The 4 Stages of Cross Cultural Adjustment - Integration - 2BlueEyes blog

The 4 Stages of Cross Cultural Adjustment, Part 4: Integration

This is the last part of my four part series on the cycle of cross cultural adjustment. Make sure to catch up on part ONEpart TWO, and part THREE! Today’s post is about integration.

The Cycle of Cross Cultural Adjustment - graphic - 2BlueEyes blog


You struggled through the ups and downs of the cross cultural adjustment cycle and now you can pat yourself on the back because you made it through! Life has returned to normal. It is a “new” normal and the important thing is you are comfortable with it. Routines have been established. Friends have been made. Local customs have been experienced and overcome. Heck, you might have become fluent in the local language. All of these things are key factors indicating that you have integrated!

My Experience

My proudest integration moment is also the briefest and smallest experience I had while living in Mongolia.
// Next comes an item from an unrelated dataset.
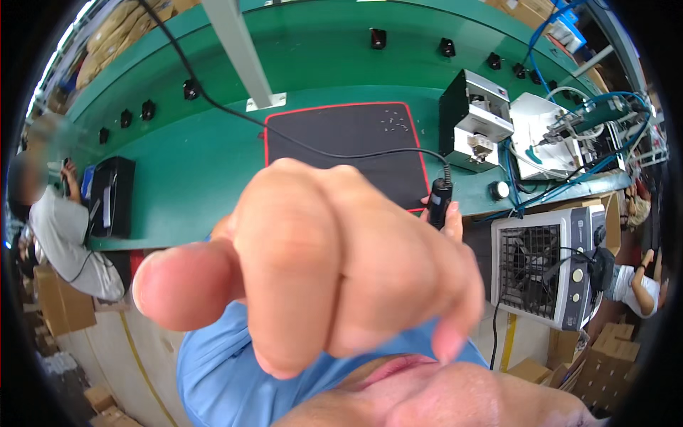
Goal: The person is assembling plastic electronic housings, likely key fobs, by placing circuit boards inside and using an electric screwdriver to secure screws.
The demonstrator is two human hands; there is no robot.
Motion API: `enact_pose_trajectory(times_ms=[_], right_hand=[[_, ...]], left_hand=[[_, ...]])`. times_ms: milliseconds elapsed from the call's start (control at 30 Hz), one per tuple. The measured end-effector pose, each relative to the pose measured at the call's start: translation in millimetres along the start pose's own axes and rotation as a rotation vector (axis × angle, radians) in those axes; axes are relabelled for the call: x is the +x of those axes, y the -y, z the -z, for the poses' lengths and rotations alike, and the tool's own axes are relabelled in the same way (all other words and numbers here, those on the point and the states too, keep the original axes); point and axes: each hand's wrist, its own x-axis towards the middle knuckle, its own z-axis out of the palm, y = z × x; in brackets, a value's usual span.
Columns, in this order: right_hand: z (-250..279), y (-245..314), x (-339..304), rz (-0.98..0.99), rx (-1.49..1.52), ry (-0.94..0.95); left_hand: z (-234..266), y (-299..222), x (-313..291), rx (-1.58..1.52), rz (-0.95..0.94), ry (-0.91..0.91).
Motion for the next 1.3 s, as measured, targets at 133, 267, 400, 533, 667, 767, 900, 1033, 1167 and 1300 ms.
enact_pose_trajectory(times_ms=[133,267,400,533,667,767,900,1033,1167,1300], right_hand=[[-12,-4,7,0.016,-0.011,0.125],[-2,-10,-2,-0.019,0.08,0.027],[7,-14,4,-0.008,0.132,0.116],[-3,-11,15,-0.045,0.115,0.213],[3,-11,5,-0.035,0.109,0.105],[0,-8,9,-0.036,0.107,0.106],[-4,-19,4,-0.053,0.18,0.011],[-3,-7,5,-0.048,0.123,0.075],[-3,-2,7,-0.047,0.072,0.106],[-12,-3,11,-0.033,0.06,0.051]], left_hand=[[-35,-7,-10,-0.01,0.043,-0.142],[-20,-6,-7,-0.119,0.076,-0.22],[-7,7,-19,-0.216,-0.084,-0.069],[-11,36,-11,-0.262,-0.408,0.012],[15,29,-13,-0.339,-0.3,0.069],[21,29,-13,-0.281,-0.276,0.076],[10,14,-12,-0.22,-0.219,-0.014],[4,9,-6,-0.085,-0.16,-0.152],[-3,11,-2,0.063,-0.145,-0.142],[27,3,10,0.151,-0.152,0.059]])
Let me give you some background on a Mongolian custom: if you trip over someone’s foot or knock it under a table you are expected to offer your right hand quickly shake their hand as a way of saying “sorry”. The gesture is so natural that for most Mongolians they do not think twice about it. The situation might happen with a friend, co-worker, or out in public but the custom is always the same: a quick handshake to acknowledge the (minor) offense and then the two of you carry on.
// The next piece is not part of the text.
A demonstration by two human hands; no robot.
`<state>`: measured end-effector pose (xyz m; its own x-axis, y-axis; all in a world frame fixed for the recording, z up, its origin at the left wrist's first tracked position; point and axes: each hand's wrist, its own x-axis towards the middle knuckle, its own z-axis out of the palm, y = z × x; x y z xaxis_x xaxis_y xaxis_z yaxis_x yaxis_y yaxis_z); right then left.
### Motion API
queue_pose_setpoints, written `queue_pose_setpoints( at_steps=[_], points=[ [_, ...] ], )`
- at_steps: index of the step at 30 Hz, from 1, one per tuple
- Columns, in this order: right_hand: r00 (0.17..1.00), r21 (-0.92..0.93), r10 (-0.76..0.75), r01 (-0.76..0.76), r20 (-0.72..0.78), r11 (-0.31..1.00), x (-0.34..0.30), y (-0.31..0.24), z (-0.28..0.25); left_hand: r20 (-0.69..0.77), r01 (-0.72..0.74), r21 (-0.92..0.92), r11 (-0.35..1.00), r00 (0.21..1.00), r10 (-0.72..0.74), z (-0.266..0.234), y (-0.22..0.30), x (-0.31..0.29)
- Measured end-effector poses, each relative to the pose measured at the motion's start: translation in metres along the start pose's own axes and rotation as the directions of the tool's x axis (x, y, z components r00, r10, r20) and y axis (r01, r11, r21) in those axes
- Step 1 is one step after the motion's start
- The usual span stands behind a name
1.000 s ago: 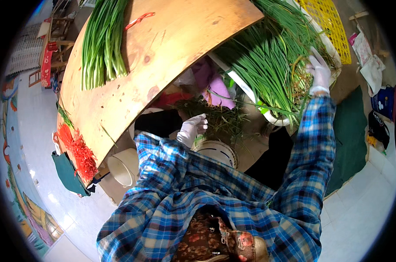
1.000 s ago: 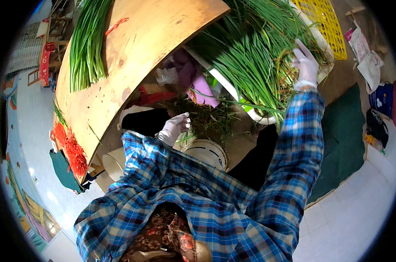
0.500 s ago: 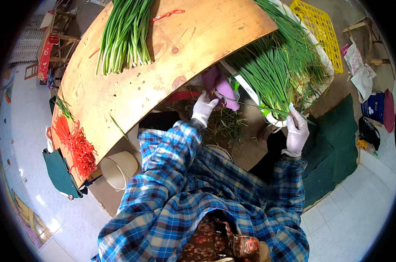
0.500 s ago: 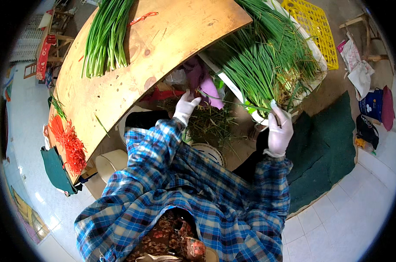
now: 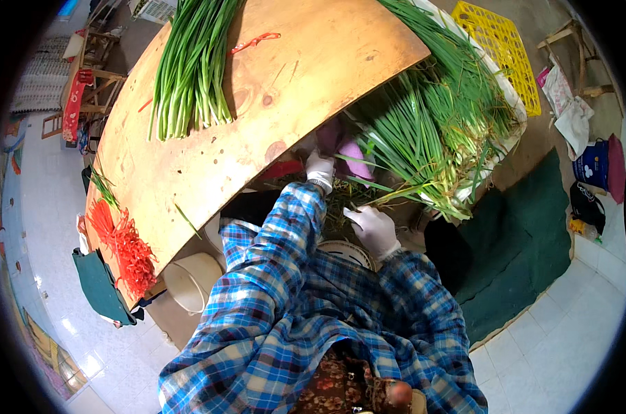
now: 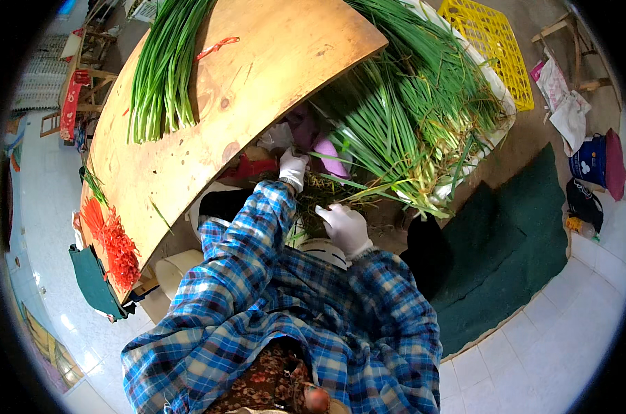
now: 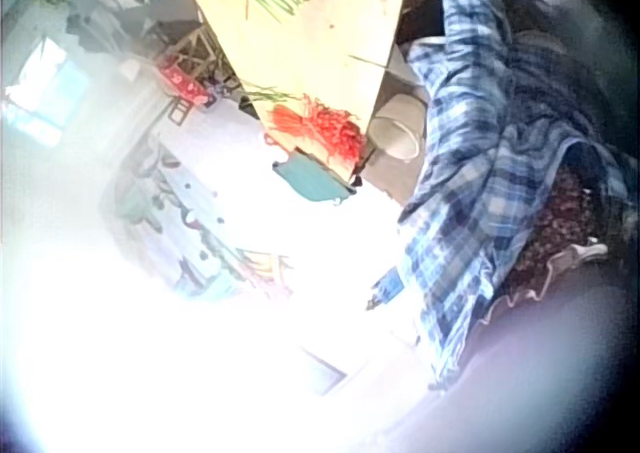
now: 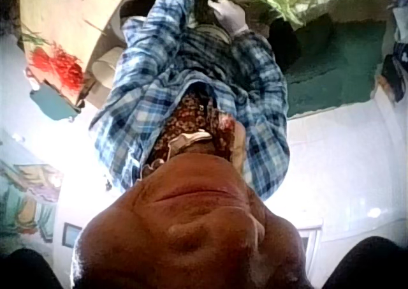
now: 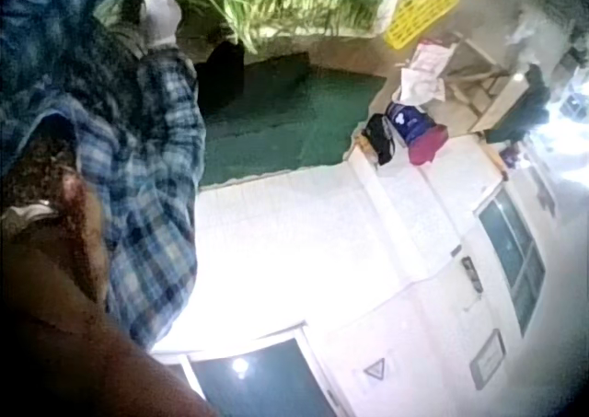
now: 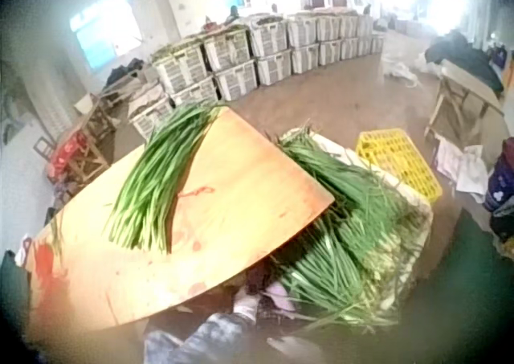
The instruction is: The person sorts a bunch of chives by hand on a wooden table, removing yellowed or damaged leaves, then bundles the bunch with a red plastic tie and places it into a crate with other bundles.
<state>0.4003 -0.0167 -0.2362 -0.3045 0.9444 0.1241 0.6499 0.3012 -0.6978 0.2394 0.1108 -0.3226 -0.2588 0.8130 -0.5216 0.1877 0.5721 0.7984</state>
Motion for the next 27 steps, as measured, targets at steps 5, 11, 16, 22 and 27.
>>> queue_pose_setpoints(
  at_steps=[5, 11, 16, 22, 27],
  points=[
    [0.748, -0.15, 0.122, -0.031, 0.653, 0.988, 0.027, 0.003, 0.006, 0.092, 0.068, -0.098, 0.993, 0.994, -0.059, -0.02, 0.002, -0.013],
    [0.875, -0.368, 0.173, 0.006, 0.452, 0.93, 0.022, 0.004, -0.028, 0.222, 0.178, -0.248, 0.952, 0.967, -0.123, -0.033, 0.018, -0.02],
    [0.945, -0.383, 0.068, -0.194, -0.319, 0.903, 0.039, 0.028, -0.123, 0.228, 0.183, -0.395, 0.9, 0.969, -0.098, -0.054, 0.03, -0.044],
    [0.731, 0.145, 0.62, -0.607, -0.284, 0.782, 0.011, 0.161, -0.167, 0.29, 0.211, -0.602, 0.77, 0.956, -0.035, -0.064, 0.04, -0.059],
    [0.84, -0.197, 0.49, -0.534, -0.231, 0.823, -0.036, 0.116, -0.173, 0.346, 0.155, -0.637, 0.755, 0.933, 0.1, -0.074, 0.052, -0.056]
  ],
)
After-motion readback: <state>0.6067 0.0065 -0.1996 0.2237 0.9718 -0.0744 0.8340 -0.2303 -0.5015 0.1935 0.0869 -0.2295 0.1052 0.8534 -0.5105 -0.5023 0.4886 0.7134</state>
One day, I was shopping in the grocery store. There were lots of people in the aisles making it difficult to get by. At one point I tried to squeeze my way through some people and as I got past them I accidentally knocked into a woman’s foot. In a split second I stuck my right hand out behind me searching for her hand to shake. And she shook it!!!  We locked eyes after that hand shake and we both looked shocked for very different reasons. Me, because without thinking I had taken part in an everyday Mongolian custom. Her, because a blonde hair, blue-eyed foreigner had taken part in an everyday Mongolian custom. I went home with a spring in my step that day.


The integration stage is rewarding….once you get through the first three stages. Thank you for reading my four part series on the cycle of cross cultural adjustment. Writing these posts was an insightful way for me to think about the different places I’ve lived.

Integration - 2BlueEyes blog

Have you survived culture shock and adjusted to a new culture? Did you realize the moment things started to look up for you?


8 thoughts on “The 4 Stages of Cross Cultural Adjustment, Part 4: Integration

  1. lovejennyxo says:

    Where are you from originally might I ask? How incredible that you got to live in Mongolia and experience that life and culture! I’m always fascinated when people I know tell me they’ve lived in other countries and learned their languages and got acclimated to that culture, the stories are unbelievable and so inspiring, I personally have not experienced any major cultural shocks (I haven’t really traveled outside the US- yet, other than Canada) but I mean, I do notice from state to state the wide variety of people, actions, contributions, and personalities that you come across. Like my simple example would be from Boston, where I’m from people here are just flat out busy, they don’t care to stop and talk, their rude, and will push and shove to get to where they need to be etc but then when I traveled to DC and Florida for example, EVERYONE I met and crossed paths with were so unusually sweet, nice, friendly and wanted to stop and chat a little. It’s crazy how a little distance changes the way people act and speak to others. I can only imagine what it would be like in another country, but thats surely an experience I’d love to encounter!

    xo, JJ

    Liked by 2 people

    • Halee Pagel says:

      I’m from California! And while culture shock is more obvious and extreme in other countries with different languages, it is within the US for the exact examples you shared. And it’s not just a regional thing. I’ve changed jobs and been shocked at the different work cultures. Interesting stuff!


      • Jen Seriously says:

        So true – I’ve been in Colorado for over eight years now but go back to the east coast about once a year to visit family. Aside from the more obvious landscape and architecture differences, it’s really hard for me to be there because people just seem so rushed and tense and high-strung all the time. Very un-Coloradoan!